Dataset section START

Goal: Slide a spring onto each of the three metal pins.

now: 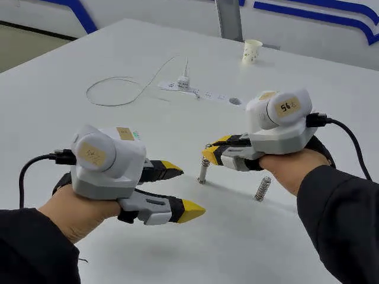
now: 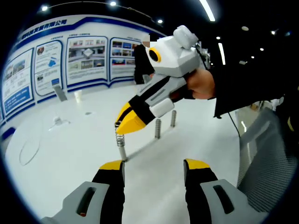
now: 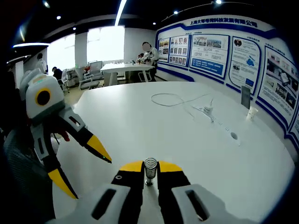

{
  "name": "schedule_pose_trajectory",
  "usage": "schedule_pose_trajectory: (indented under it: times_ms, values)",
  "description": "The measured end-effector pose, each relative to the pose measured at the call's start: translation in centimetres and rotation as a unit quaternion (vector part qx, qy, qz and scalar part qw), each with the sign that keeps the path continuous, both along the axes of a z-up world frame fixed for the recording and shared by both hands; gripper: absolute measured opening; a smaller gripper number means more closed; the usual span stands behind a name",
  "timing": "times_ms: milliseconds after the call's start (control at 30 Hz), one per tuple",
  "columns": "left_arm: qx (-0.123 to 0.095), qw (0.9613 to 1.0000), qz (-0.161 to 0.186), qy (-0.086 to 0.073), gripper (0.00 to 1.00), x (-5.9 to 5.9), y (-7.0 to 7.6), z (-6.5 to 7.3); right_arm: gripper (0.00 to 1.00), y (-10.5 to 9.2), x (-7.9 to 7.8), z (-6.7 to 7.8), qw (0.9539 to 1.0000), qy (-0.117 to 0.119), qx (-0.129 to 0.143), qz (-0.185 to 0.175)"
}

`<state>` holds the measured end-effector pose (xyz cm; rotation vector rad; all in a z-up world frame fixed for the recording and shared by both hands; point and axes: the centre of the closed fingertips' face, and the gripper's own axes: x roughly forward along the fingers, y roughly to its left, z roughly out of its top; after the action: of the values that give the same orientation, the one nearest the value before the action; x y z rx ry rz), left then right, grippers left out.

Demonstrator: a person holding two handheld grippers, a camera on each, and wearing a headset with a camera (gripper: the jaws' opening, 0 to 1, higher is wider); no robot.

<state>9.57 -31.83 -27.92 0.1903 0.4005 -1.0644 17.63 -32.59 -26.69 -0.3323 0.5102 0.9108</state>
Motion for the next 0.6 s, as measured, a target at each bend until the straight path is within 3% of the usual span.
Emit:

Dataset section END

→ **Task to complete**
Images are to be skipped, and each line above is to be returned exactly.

→ **Final answer**
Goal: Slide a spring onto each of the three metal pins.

now: 
now: 
now: 

{
  "name": "schedule_pose_trajectory",
  "usage": "schedule_pose_trajectory: (indented under it: times_ms, values)",
  "description": "The measured end-effector pose, each relative to the pose measured at the call's start: translation in centimetres and rotation as a unit quaternion (vector part qx, qy, qz and scalar part qw), each with the sign that keeps the path continuous, both along the axes of a z-up world frame fixed for the recording and shared by both hands; gripper: absolute measured opening; a smaller gripper number means more closed; the usual span stands behind a name",
  "timing": "times_ms: milliseconds after the call's start (control at 30 Hz), one per tuple",
  "columns": "left_arm: qx (-0.123 to 0.095), qw (0.9613 to 1.0000), qz (-0.161 to 0.186), qy (-0.086 to 0.073), gripper (0.00 to 1.00), x (-5.9 to 5.9), y (-7.0 to 7.6), z (-6.5 to 7.3); right_arm: gripper (0.00 to 1.00), y (-10.5 to 9.2), x (-7.9 to 7.8), z (-6.7 to 7.8), qw (0.9539 to 1.0000), qy (-0.117 to 0.119), qx (-0.129 to 0.143), qz (-0.185 to 0.175)"
}

`<state>` holds the measured end-effector pose (xyz cm; rotation vector rad; all in a z-up world frame fixed for the recording and shared by both hands; point and axes: the centre of the closed fingertips' face, and the gripper's own axes: x roughly forward along the fingers, y roughly to its left, z roughly out of its top; after the action: of the values that give the same orientation, the one nearest the value before the action; x y z rx ry rz), left then right, grippers left out.

Demonstrator: a person holding two handheld grippers, a camera on each, and wearing a headset with a camera (gripper: the jaws' opening, 0 to 1, higher is wider); no robot.

<state>9.57 -31.83 -27.92 0.1903 0.4005 -1.0644 17.63 -32.59 -26.69 -0.3323 0.5102 0.9108</state>
Motion for the next 0.6 s, as measured, a target at each bend until the straight path is within 3% of the usual span.
Emit:

Here the exercise is finished.